_What is required_: Would you set down every line of the data below exactly as it reads?

______________________________

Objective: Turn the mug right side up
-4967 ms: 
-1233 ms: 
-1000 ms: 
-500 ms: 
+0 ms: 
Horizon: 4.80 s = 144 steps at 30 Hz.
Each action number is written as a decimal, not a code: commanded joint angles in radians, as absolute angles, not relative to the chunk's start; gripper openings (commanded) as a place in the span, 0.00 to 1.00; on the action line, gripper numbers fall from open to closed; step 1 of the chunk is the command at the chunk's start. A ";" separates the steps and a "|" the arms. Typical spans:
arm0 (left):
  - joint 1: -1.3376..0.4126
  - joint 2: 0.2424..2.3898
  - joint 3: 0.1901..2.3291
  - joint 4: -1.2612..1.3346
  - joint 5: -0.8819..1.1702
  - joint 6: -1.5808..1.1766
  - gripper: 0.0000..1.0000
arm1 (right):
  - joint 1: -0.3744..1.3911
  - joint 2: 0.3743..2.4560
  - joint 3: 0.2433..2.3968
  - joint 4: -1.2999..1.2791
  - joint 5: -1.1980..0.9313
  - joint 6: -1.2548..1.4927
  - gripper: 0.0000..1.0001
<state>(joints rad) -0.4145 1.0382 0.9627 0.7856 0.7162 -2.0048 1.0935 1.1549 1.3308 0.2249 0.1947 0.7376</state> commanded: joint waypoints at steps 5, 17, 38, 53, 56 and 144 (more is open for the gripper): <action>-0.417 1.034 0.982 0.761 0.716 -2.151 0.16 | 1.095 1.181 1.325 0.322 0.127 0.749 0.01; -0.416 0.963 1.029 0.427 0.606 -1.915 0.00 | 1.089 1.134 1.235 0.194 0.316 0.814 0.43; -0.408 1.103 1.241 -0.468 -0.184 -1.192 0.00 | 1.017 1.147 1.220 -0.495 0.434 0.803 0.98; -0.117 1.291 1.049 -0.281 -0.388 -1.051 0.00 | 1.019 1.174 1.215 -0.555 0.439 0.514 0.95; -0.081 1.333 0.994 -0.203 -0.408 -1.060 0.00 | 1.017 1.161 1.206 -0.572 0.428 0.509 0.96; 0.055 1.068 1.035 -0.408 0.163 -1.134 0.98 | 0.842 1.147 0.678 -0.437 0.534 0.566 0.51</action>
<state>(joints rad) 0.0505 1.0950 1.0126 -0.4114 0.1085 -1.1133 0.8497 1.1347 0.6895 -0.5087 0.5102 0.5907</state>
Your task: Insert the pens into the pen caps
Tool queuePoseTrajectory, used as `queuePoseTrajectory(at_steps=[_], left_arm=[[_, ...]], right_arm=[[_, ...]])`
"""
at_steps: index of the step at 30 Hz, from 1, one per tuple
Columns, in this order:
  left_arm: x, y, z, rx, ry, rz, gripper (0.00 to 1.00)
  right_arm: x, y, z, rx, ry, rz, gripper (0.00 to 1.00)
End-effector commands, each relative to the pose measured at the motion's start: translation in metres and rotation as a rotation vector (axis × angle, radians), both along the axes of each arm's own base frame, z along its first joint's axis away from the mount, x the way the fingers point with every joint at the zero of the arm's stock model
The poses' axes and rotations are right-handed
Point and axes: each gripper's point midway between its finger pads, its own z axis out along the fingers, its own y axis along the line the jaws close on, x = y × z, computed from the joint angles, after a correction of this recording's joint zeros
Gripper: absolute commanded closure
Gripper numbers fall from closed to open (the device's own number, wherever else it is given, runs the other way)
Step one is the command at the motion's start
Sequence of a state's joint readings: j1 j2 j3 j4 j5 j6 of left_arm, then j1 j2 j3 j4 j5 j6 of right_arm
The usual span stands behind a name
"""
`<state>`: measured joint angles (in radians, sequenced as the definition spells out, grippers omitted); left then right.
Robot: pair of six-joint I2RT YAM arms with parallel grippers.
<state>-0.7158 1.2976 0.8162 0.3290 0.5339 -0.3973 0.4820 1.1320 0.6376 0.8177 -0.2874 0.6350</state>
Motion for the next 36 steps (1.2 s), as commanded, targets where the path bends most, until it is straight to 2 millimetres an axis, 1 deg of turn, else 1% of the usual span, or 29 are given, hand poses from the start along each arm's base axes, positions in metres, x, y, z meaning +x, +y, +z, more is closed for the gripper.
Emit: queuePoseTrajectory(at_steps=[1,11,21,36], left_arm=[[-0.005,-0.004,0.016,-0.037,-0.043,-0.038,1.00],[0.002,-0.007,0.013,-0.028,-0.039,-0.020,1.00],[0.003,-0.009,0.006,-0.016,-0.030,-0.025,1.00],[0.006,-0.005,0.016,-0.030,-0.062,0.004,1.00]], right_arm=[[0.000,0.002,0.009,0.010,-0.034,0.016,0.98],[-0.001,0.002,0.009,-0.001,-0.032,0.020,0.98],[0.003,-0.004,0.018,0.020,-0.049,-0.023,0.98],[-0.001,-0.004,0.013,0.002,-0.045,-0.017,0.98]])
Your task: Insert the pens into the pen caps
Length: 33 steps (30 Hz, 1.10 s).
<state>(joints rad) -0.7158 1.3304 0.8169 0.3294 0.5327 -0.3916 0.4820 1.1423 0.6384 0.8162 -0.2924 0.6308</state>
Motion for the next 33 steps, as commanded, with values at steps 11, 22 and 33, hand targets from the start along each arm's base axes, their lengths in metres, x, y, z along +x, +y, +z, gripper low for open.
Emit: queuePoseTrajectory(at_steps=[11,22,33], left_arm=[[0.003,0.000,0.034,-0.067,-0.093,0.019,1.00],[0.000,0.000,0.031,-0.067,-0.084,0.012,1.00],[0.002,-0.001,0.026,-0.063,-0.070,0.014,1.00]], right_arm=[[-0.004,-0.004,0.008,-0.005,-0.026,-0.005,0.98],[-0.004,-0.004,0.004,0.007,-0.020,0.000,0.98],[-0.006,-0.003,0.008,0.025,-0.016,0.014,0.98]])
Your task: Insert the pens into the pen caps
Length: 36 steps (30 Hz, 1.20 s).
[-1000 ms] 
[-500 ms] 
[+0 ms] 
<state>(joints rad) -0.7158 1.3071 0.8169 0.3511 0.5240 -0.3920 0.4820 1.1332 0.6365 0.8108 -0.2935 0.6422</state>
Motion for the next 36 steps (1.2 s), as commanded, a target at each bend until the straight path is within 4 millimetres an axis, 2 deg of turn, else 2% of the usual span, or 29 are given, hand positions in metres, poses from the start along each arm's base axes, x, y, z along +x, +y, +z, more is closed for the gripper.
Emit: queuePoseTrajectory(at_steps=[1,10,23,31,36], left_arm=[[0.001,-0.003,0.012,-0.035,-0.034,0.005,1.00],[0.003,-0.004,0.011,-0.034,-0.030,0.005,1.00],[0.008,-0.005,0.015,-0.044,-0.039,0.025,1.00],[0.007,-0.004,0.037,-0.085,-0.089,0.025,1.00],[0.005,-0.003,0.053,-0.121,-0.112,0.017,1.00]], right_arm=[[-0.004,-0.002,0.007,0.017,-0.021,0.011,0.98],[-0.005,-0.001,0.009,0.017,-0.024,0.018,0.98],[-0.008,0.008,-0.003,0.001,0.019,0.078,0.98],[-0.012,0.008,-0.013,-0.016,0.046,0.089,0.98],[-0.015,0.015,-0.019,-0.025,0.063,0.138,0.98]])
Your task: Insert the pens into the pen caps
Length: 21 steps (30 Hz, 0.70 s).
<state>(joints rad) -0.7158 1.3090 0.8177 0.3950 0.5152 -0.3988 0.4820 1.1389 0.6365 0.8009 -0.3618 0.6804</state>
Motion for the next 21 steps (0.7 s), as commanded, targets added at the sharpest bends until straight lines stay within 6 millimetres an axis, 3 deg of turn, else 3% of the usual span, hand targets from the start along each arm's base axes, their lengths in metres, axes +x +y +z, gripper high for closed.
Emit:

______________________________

_Reply_:
Objective: Turn the mug right side up
-4967 ms: 
-1233 ms: 
-1000 ms: 
-500 ms: 
+0 ms: 
Horizon: 4.80 s = 144 steps at 30 Hz.
Each action number is written as a decimal, not a code: commanded joint angles in radians, as absolute angles, not relative to the chunk's start; gripper openings (commanded) as a place in the span, 0.00 to 1.00; on the action line, gripper numbers fall from open to closed; step 1 of the chunk is the command at the chunk's start. A ";" separates the steps and a "|" the arms. Typical spans:
arm0 (left):
  - joint 1: -1.3376..0.4126
  - joint 2: 0.2424..2.3898
  - joint 3: 0.1901..2.3291
  - joint 4: -1.2612..1.3346
  - joint 5: -0.8819..1.1702
  - joint 6: -1.5808..1.1766
  - gripper: 0.0000..1.0000
arm1 (right):
  - joint 1: -0.3744..1.3911
  - joint 2: 0.3743..2.4560
  - joint 3: 0.2433..2.3968
  - joint 4: -1.2999..1.2791
  - joint 5: -1.1980..0.9313
  - joint 6: -1.2548..1.4927
  - gripper: 0.0000..1.0001
<state>(joints rad) -0.4145 1.0382 0.9627 0.7856 0.7162 -2.0048 1.0935 1.1549 1.3308 0.2249 0.1947 0.7376</state> commanded: joint waypoints at steps 5, 17, 38, 53, 56 and 144 (more is open for the gripper): <action>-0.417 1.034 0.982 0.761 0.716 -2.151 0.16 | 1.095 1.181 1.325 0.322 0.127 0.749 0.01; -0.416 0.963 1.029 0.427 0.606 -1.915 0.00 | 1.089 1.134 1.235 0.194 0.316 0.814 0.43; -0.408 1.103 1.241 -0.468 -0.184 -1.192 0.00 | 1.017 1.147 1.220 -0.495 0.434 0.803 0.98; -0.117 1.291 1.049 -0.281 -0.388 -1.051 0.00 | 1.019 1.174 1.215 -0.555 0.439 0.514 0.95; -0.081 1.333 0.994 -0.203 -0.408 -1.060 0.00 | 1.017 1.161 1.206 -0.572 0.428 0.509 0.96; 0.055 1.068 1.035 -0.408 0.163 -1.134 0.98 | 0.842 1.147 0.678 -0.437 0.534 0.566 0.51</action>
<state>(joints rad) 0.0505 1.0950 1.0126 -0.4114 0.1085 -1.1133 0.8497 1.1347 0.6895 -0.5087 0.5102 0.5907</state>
Your task: Insert the pens into the pen caps
Tool queuePoseTrajectory, used as `queuePoseTrajectory(at_steps=[_], left_arm=[[_, ...]], right_arm=[[_, ...]])`
"""
at_steps: index of the step at 30 Hz, from 1, one per tuple
Columns, in this order:
  left_arm: x, y, z, rx, ry, rz, gripper (0.00 to 1.00)
  right_arm: x, y, z, rx, ry, rz, gripper (0.00 to 1.00)
End-effector commands, each relative to the pose measured at the motion's start: translation in metres and rotation as a rotation vector (axis × angle, radians), both along the axes of each arm's own base frame, z along its first joint's axis away from the mount, x the way the fingers point with every joint at the zero of the arm's stock model
The poses' axes and rotations are right-handed
Point and axes: each gripper's point midway between its finger pads, its own z axis out along the fingers, its own y axis along the line the jaws close on, x = y × z, computed from the joint angles, after a correction of this recording's joint zeros
Gripper: absolute commanded closure
Gripper numbers fall from closed to open (the device's own number, wherever else it is given, runs the other way)
Step one is the command at the motion's start
Sequence of a state's joint readings: j1 j2 j3 j4 j5 j6 of left_arm, then j1 j2 j3 j4 j5 j6 of right_arm
The usual span stands behind a name
"""
`<state>`: measured joint angles (in radians, sequenced as the definition spells out, grippers omitted); left then right.
Robot: pair of six-joint I2RT YAM arms with parallel grippers.
<state>-0.7158 1.2976 0.8162 0.3290 0.5339 -0.3973 0.4820 1.1320 0.6376 0.8177 -0.2874 0.6350</state>
Motion for the next 36 steps (1.2 s), as commanded, targets where the path bends most, until it is straight to 2 millimetres an axis, 1 deg of turn, else 1% of the usual span, or 29 are given, hand poses from the start along each arm's base axes, positions in metres, x, y, z meaning +x, +y, +z, more is closed for the gripper.
Emit: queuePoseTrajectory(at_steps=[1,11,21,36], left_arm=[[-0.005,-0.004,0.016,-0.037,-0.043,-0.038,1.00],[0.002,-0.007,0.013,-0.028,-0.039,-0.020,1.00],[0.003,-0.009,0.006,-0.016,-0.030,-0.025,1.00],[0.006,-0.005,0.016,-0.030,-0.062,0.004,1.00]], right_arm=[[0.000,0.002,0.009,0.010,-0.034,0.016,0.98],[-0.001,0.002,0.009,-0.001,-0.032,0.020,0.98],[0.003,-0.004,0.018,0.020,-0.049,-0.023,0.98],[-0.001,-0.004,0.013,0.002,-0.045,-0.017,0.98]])
Your task: Insert the pens into the pen caps
Length: 33 steps (30 Hz, 1.10 s).
<state>(joints rad) -0.7158 1.3304 0.8169 0.3294 0.5327 -0.3916 0.4820 1.1423 0.6384 0.8162 -0.2924 0.6308</state>
Motion for the next 33 steps, as commanded, with values at steps 11, 22 and 33, hand targets from the start along each arm's base axes, their lengths in metres, x, y, z along +x, +y, +z, gripper low for open.
Emit: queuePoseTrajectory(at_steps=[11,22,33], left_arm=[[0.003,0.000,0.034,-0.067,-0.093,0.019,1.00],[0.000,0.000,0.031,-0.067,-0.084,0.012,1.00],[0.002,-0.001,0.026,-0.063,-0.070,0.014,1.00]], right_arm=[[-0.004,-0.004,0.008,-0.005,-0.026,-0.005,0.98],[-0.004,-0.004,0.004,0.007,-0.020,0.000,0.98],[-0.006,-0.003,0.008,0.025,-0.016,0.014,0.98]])
Your task: Insert the pens into the pen caps
Length: 36 steps (30 Hz, 1.20 s).
[-1000 ms] 
[-500 ms] 
[+0 ms] 
<state>(joints rad) -0.7158 1.3071 0.8169 0.3511 0.5240 -0.3920 0.4820 1.1332 0.6365 0.8108 -0.2935 0.6422</state>
Motion for the next 36 steps (1.2 s), as commanded, a target at each bend until the straight path is within 4 millimetres an axis, 2 deg of turn, else 2% of the usual span, or 29 are given, hand positions in metres, poses from the start along each arm's base axes, x, y, z along +x, +y, +z, more is closed for the gripper.
Emit: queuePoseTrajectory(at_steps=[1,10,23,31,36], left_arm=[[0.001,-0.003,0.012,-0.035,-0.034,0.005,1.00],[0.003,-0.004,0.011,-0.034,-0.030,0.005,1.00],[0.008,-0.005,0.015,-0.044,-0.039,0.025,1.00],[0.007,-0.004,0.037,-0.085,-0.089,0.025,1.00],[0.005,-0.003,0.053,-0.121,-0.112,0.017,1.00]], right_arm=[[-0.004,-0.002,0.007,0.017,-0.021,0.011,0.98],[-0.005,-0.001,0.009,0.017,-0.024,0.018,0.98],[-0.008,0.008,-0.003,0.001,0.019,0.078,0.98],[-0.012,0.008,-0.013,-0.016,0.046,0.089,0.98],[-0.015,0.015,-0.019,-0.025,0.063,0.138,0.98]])
Your task: Insert the pens into the pen caps
Length: 21 steps (30 Hz, 0.70 s).
<state>(joints rad) -0.7158 1.3090 0.8177 0.3950 0.5152 -0.3988 0.4820 1.1389 0.6365 0.8009 -0.3618 0.6804</state>
Motion for the next 21 steps (0.7 s), as commanded, targets added at the sharpest bends until straight lines stay within 6 millimetres an axis, 3 deg of turn, else 3% of the usual span, hand targets from the start along each arm's base axes, their lengths in metres, axes +x +y +z, gripper high for closed.
Emit:

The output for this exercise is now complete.